Your assignment:
A verbatim transcript of the data that follows, free of images, is the expected result.

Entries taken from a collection

────────────────────────────────────────

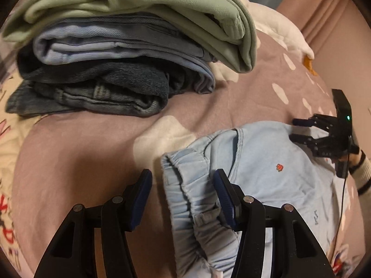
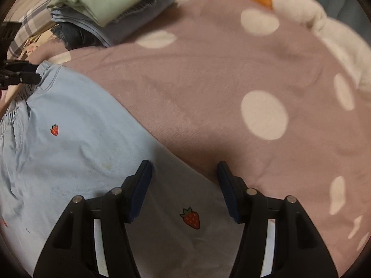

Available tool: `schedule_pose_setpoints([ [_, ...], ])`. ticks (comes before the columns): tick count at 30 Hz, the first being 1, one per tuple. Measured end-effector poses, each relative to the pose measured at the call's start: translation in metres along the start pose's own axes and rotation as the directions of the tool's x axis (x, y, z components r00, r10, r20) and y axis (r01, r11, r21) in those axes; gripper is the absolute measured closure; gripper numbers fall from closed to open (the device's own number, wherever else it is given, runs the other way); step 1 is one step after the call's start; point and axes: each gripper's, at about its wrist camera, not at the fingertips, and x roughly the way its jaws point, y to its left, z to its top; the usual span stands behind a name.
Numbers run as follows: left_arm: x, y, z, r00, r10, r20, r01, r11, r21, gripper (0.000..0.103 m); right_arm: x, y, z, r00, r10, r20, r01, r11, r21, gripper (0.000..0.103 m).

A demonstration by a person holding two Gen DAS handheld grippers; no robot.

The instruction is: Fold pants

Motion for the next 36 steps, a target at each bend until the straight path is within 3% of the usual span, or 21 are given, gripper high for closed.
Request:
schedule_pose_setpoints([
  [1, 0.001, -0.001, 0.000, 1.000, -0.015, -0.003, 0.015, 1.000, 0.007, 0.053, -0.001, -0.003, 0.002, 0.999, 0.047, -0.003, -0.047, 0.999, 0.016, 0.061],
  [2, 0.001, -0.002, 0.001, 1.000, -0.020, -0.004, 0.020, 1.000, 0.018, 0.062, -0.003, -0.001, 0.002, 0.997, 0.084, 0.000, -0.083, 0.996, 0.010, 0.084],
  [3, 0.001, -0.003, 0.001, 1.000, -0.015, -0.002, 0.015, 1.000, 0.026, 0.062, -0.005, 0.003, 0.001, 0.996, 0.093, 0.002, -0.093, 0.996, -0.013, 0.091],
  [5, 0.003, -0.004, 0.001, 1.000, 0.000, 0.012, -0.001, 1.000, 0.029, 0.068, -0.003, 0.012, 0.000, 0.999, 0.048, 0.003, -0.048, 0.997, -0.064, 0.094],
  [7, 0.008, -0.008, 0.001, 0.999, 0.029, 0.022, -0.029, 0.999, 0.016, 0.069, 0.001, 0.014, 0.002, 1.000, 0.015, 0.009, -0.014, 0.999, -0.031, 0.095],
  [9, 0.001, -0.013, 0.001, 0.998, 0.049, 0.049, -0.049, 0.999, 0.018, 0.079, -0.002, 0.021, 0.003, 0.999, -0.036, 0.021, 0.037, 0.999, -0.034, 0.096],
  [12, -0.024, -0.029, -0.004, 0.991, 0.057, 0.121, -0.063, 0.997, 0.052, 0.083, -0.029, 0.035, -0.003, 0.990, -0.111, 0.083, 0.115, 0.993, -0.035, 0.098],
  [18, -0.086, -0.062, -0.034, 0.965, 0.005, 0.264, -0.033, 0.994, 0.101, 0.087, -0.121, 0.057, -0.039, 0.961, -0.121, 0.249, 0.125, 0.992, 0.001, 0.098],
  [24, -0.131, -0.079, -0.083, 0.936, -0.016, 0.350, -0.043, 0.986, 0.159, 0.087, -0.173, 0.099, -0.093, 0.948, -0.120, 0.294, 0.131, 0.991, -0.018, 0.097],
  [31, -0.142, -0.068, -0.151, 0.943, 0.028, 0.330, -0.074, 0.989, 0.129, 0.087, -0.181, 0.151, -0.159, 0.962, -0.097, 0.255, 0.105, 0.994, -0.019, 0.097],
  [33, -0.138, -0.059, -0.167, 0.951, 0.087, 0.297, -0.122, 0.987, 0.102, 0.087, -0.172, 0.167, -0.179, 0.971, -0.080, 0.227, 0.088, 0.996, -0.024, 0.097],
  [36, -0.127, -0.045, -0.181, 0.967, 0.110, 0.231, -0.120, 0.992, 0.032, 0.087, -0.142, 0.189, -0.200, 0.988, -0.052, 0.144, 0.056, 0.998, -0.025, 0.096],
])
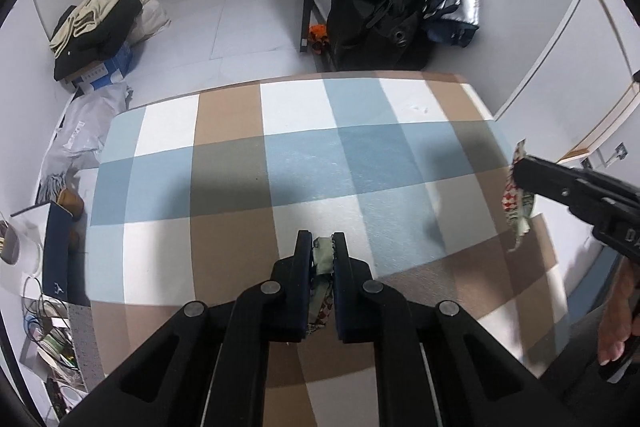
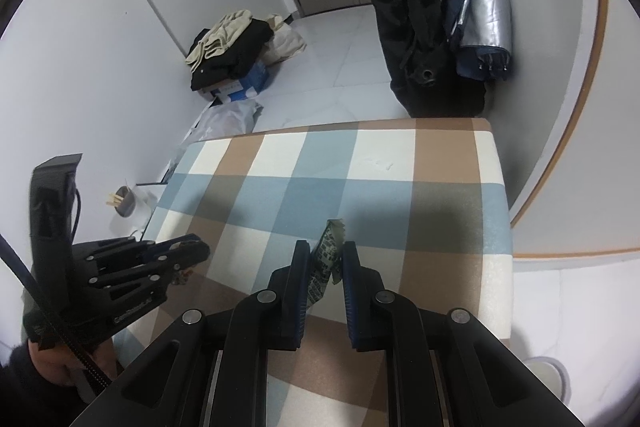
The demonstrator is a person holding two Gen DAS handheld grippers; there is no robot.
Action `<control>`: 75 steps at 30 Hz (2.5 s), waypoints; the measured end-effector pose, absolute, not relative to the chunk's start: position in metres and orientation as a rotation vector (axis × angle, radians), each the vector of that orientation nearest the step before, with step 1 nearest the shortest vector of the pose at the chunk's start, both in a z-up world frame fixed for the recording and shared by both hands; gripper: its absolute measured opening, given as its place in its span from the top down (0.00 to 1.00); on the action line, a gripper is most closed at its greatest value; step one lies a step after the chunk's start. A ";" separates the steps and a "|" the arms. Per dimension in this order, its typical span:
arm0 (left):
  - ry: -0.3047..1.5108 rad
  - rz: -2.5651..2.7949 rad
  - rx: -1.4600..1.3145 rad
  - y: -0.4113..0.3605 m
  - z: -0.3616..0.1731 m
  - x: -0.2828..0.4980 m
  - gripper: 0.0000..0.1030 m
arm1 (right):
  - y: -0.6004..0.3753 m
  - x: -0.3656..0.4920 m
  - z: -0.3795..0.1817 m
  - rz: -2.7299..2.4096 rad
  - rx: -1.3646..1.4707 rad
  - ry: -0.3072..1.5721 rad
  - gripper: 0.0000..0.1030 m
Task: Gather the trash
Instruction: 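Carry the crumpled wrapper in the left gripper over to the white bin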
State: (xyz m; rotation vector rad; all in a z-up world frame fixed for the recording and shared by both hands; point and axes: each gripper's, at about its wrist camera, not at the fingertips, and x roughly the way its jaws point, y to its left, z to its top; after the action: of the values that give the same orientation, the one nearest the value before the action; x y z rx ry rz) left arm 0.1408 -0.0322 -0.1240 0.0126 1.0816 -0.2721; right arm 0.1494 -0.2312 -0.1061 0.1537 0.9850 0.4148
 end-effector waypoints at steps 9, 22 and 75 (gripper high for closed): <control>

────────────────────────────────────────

Answer below:
Available tool: `schedule_pose_setpoints([ [_, ...], ])`. ticks (comes before the columns): tick count at 30 Hz, the first being 1, one per tuple. Measured end-effector poses, each relative to the pose measured at the call's start: translation in metres along the start pose's own axes and rotation as the directions of the tool's x axis (x, y, z components r00, r10, r20) and y axis (r01, r11, r21) in those axes; gripper is the absolute measured closure; gripper numbers fall from closed to open (the device's own number, wherever else it is given, runs the other way); step 1 is one step after the call's start; point and axes: each gripper's, at about its wrist camera, not at the fingertips, and x roughly the way its jaws point, y to its left, z to its top; the usual span stands behind a name.
Numbers run as follows: left_arm: x, y, z, r00, r10, r20, r01, r11, r21, gripper (0.000..0.103 m); right_arm: x, y, z, r00, r10, r20, r01, r11, r21, gripper (0.000..0.103 m).

A demonstration by a person holding two Gen DAS handheld grippers; no robot.

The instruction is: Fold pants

Motion for the next 36 steps, a target at each bend until the straight path is within 3% of the usual span, or 21 are given, gripper high for closed.
Request:
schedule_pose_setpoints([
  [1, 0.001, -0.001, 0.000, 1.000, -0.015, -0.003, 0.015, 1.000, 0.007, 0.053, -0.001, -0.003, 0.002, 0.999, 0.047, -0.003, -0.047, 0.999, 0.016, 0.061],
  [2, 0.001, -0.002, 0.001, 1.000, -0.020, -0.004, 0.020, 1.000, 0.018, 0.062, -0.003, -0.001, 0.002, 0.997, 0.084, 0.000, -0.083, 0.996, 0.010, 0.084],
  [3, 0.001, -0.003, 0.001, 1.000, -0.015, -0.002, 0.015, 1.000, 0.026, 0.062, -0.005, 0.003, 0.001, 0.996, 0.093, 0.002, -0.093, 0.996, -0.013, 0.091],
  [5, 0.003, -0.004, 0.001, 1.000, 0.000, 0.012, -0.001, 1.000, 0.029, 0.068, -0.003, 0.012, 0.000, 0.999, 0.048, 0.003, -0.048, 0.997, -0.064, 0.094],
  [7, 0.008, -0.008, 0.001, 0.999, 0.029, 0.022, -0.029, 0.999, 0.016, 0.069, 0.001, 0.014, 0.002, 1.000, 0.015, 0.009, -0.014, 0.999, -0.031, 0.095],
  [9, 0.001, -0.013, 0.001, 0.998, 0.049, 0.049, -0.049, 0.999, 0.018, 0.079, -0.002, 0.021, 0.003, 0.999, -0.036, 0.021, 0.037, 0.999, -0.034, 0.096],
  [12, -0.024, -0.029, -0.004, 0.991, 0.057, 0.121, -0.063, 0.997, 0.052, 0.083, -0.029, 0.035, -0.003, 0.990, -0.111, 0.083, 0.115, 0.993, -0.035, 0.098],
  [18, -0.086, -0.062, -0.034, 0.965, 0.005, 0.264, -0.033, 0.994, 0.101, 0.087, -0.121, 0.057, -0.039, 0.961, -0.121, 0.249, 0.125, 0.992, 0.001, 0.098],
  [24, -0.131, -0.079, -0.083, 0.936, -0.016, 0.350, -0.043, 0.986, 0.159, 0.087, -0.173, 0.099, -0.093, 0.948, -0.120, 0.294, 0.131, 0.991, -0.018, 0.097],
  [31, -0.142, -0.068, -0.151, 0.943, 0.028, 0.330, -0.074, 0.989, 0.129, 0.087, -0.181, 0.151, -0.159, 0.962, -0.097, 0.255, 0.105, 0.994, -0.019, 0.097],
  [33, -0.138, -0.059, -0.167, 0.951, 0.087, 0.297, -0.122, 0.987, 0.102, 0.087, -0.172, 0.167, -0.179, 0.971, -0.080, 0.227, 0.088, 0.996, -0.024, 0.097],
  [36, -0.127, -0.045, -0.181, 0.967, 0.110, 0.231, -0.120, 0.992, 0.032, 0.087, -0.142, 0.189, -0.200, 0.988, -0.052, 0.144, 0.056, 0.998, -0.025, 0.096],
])
The demonstrator is a person holding two Gen DAS handheld grippers; there is no robot.
Action `<control>`: 75 steps at 30 Hz (2.5 s), waypoints; the measured end-effector pose, absolute, not relative to the chunk's start: position in metres and orientation as a rotation vector (axis × angle, radians), each the vector of that orientation nearest the step before, with step 1 nearest the shortest vector of the pose at the chunk's start, both in a z-up world frame fixed for the recording and shared by both hands; gripper: its absolute measured opening, given as its place in its span from the top down (0.00 to 1.00); on the action line, a gripper is most closed at its greatest value; step one lies a step after the chunk's start. A ";" separates the steps and a "|" the arms. Per dimension in this order, its typical span:
arm0 (left):
  - ry: -0.3047..1.5108 rad
  - rz: -2.5651..2.7949 rad
  - rx: -1.4600..1.3145 rad
  - y: -0.4113..0.3605 m
  - z: -0.3616..0.1731 m
  - x: -0.2828..0.4980 m
  - gripper: 0.0000..0.1030 m
arm1 (right):
  - y: -0.6004..0.3753 m
  - x: -0.3656..0.4920 m
  - z: -0.3795..0.1817 m
  - rz: -2.7299..2.4096 rad
  - rx: -1.3646..1.4707 rad
  - ry: -0.3072..1.5721 rad
  - gripper: 0.0000..0.1030 m
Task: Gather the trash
Instruction: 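Carry the crumpled wrapper in the left gripper over to the white bin
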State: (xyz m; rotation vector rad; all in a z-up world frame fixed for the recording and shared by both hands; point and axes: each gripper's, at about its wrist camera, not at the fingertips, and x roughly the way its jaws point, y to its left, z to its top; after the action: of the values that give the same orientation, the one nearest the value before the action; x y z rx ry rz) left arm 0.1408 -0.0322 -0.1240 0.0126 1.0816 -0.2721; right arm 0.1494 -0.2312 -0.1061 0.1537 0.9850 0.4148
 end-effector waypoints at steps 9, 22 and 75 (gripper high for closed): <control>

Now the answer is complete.